По другую сторону в блеклых сумерках принялись шевелиться и ворчать анонимные свертки — люди, в позе зародыша лежащие на термопене, обернувшись в теплосберегающую ткань.
— Прошлой ночью какие-то вандалы разбили циркулятор, — сказала Перро. — В паре километров к северу отсюда. Нам пришлось выслать замену.
— Хм.
— Такое случилось в первый раз за несколько лет.
— И мы оба знаем почему, не так ли?
— Люди полагаются на эти машины. А ты забираешь еду прямо у них изо рта.
— Я? Это сделал я?
— Есть множество свидетелей, Амитав.
— И все они скажут, что я не имею к этому инциденту никакого отношения.
— Они сказали, что это были несколько подростков. А также сообщили, кто их надоумил.
Палочник остановился и повернулся лицом к машине, парящей рядом.
— И все эти свидетели, о которых ты говоришь. Все эти несчастные люди, у которых я украл еду. Неужели никто из них ничего не сделал, чтобы остановить вандалов? Столько народа, и они не смогли остановить двух мальчишек, вырвавших пищу прямо у них изо рта?
Укутанная в оболочку интерфейса, Перро вздохнула. За тысячу километров от нее «овод» фыркнул искусственным эхом.
— А что ты вообще имеешь против циркуляторов?
— Я не дурак. — Амитав снова зашагал по берегу. — Вы нам скармливаете не только белки и углеводы. Я лучше буду голодать, чем есть яд.
— Антидепрессанты — это не яд! Там очень маленькие дозы.
— К тому же так гораздо удобней, не приходится иметь дела с гневом настоящих людей, правда?
— Гневом? На что вам злиться?
— Значит, по твоему мнению, мы должны быть благодарны? Вам? — Скелет сплюнул. — Это наши машины все порушили? Это мы вызвали засухи, наводнения? Это мы затопили собственные дома? А теперь, когда мы пересекли целый океан — и да, мы ведь не голодали, не жарились на солнце, не умирали от паразитов и всякой заразы, которая из-за ваших лекарств стала неубиваемой, — когда очутились здесь, мы, значит, должны быть благодарны, что вы позволили нам спать в грязи, мы должны сказать спасибо, что пока нас дешевле травить, а не выкосить под корень?
Они стояли у воды. Прибой бился о берег, невидимый в темноте. Амитав поднял костистую руку и указал вперед:
— Иногда, когда люди уходят туда, за ними приходят акулы. — Голос его неожиданно стал спокойным. — А на берегу оставшиеся продолжают трахаться, срать и жрать у ваших чудесных машин.

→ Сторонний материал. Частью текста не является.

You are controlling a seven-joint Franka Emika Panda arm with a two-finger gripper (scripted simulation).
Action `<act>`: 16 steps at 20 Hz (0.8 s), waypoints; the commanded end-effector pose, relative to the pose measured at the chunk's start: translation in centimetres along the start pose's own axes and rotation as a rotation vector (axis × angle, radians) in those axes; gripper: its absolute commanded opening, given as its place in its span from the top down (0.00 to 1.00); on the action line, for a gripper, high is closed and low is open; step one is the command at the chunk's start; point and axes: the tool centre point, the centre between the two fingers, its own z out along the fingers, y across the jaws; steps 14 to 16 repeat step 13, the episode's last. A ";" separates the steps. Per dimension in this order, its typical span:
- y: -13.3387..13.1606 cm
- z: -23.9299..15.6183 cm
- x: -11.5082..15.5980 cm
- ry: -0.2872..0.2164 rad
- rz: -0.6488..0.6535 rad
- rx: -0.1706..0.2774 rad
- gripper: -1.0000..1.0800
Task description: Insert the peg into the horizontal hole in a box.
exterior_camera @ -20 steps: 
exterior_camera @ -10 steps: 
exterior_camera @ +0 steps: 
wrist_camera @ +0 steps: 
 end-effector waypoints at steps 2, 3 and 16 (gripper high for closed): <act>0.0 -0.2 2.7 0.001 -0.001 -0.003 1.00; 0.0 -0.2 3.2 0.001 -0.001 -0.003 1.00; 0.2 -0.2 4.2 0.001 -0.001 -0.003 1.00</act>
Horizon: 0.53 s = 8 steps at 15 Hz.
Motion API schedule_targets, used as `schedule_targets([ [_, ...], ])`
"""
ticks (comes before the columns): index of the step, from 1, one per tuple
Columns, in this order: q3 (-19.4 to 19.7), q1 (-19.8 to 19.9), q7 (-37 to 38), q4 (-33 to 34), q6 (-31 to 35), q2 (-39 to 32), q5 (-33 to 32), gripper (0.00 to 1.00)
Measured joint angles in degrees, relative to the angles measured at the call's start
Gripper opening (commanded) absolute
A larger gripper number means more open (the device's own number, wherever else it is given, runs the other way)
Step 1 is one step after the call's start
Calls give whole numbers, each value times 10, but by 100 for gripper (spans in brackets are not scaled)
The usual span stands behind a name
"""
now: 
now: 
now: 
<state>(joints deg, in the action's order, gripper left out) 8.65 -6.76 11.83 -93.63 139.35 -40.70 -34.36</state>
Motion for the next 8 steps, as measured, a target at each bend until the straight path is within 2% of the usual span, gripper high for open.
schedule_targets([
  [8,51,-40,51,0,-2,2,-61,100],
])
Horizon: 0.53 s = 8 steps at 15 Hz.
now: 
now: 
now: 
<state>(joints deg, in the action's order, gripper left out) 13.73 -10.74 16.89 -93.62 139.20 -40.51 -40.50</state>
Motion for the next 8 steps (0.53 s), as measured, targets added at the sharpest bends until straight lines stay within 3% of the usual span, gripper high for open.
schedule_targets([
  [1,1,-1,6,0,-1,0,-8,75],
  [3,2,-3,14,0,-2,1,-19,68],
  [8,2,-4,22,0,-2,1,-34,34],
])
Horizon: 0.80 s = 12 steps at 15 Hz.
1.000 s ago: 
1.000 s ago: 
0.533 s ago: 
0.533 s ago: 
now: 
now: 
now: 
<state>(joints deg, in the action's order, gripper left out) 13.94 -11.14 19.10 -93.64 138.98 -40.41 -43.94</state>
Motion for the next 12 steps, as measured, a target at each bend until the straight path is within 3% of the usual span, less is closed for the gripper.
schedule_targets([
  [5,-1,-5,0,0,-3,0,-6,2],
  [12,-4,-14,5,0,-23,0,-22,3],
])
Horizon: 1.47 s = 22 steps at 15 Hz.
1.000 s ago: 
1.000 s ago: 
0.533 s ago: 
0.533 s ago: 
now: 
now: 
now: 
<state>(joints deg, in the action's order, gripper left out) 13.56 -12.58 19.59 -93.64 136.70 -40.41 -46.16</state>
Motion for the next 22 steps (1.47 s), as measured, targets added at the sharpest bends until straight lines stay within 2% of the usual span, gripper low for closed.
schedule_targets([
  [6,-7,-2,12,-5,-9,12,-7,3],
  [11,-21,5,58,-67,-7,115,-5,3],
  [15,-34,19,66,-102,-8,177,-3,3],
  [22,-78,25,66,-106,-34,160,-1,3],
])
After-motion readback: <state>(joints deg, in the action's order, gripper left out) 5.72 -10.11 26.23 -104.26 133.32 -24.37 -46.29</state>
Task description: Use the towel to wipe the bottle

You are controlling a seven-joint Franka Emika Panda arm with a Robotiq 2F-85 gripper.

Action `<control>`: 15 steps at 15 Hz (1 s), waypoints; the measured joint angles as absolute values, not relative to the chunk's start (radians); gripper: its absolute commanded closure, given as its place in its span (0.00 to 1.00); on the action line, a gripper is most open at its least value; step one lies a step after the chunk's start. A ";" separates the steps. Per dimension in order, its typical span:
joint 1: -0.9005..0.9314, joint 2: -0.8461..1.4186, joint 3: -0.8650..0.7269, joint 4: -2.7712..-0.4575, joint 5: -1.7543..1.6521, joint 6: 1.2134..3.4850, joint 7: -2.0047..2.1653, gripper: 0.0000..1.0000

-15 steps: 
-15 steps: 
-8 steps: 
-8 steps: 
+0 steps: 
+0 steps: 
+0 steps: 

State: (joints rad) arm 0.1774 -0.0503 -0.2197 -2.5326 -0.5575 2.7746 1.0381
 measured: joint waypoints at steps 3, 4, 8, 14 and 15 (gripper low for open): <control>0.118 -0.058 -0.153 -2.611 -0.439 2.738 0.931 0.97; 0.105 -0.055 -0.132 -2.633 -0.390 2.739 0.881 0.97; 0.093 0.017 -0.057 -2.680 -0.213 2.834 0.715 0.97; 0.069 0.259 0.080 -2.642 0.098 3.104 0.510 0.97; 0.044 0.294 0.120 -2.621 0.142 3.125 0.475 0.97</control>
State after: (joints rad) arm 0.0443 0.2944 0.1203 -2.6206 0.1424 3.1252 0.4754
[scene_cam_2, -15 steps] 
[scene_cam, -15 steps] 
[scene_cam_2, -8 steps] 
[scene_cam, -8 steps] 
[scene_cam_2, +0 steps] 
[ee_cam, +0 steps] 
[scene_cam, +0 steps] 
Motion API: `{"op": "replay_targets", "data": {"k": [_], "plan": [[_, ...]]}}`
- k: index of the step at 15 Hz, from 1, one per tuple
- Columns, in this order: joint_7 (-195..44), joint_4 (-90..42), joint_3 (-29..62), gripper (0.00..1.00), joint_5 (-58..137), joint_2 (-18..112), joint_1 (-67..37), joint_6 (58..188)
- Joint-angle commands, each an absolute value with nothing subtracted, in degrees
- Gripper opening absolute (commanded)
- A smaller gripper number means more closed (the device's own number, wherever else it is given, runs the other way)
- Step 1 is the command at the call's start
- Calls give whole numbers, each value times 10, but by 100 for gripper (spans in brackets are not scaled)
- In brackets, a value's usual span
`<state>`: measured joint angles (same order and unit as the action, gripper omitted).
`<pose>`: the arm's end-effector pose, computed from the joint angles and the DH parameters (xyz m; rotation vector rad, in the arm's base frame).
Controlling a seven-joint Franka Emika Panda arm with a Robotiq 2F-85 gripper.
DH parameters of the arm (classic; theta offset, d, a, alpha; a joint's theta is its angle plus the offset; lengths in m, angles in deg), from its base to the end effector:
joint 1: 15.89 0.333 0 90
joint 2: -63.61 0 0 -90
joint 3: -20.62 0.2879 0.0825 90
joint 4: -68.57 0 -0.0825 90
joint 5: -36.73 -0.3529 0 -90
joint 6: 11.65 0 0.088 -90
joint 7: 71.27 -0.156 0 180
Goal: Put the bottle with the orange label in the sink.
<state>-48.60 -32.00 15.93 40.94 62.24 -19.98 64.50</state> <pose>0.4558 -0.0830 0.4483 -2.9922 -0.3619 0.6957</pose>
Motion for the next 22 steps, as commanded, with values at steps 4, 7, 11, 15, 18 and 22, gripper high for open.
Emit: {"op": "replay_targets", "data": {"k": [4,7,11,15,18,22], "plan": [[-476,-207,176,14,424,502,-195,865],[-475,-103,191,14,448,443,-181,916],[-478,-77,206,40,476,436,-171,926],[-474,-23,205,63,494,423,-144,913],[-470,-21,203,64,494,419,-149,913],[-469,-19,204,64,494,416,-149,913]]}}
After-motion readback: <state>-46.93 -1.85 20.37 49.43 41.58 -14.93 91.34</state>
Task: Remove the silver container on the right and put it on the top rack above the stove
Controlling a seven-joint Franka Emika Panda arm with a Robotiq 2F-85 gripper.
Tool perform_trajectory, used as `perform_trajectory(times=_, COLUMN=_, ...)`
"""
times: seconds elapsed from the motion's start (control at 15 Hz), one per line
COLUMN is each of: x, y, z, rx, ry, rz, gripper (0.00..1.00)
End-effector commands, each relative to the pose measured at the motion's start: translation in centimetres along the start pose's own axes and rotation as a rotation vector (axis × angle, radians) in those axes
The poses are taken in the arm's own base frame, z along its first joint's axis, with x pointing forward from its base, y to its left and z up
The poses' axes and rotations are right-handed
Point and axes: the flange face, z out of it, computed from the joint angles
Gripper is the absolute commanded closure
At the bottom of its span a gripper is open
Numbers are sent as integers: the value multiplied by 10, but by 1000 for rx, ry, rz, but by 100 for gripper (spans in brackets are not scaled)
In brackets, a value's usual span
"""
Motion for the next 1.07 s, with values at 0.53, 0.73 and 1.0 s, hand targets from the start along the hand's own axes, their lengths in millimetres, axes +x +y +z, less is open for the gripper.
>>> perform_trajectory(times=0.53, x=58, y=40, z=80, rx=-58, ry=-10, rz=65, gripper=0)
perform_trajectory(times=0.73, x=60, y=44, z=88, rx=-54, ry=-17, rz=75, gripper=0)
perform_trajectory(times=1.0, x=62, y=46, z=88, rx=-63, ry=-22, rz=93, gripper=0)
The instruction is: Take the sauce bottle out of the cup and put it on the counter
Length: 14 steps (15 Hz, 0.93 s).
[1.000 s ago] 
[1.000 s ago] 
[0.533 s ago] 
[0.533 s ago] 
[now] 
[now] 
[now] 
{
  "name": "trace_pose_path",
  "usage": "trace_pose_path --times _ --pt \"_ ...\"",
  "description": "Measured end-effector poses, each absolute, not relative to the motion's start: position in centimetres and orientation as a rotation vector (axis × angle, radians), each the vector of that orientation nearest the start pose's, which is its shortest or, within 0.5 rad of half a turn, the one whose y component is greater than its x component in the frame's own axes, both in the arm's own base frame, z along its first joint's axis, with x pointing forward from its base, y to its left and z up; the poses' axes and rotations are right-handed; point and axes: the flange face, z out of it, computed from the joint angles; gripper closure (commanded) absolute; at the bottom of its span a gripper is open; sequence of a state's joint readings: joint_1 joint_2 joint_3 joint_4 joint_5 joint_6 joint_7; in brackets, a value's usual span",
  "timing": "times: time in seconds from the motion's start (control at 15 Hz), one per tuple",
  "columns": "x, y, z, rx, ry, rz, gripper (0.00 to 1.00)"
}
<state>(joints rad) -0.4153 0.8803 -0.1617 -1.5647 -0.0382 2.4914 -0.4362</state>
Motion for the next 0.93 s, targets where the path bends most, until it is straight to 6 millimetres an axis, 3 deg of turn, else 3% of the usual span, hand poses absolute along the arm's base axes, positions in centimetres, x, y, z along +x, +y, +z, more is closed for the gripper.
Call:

— Это... это всего лишь человеческая природа, Амитав. Люди просто не хотят вмешиваться.
— Значит, от этих лекарств нам только лучше?
— Они не опасны ни в малейшей степени.
— Тогда добавьте их и себе в еду, чего тут такого?
— Ну нет, я не...
«...заключенная из обездоленной сорокамиллионной толпы...»
— Ты — лгунья, — тихо ответил палочник. — И лицемерка.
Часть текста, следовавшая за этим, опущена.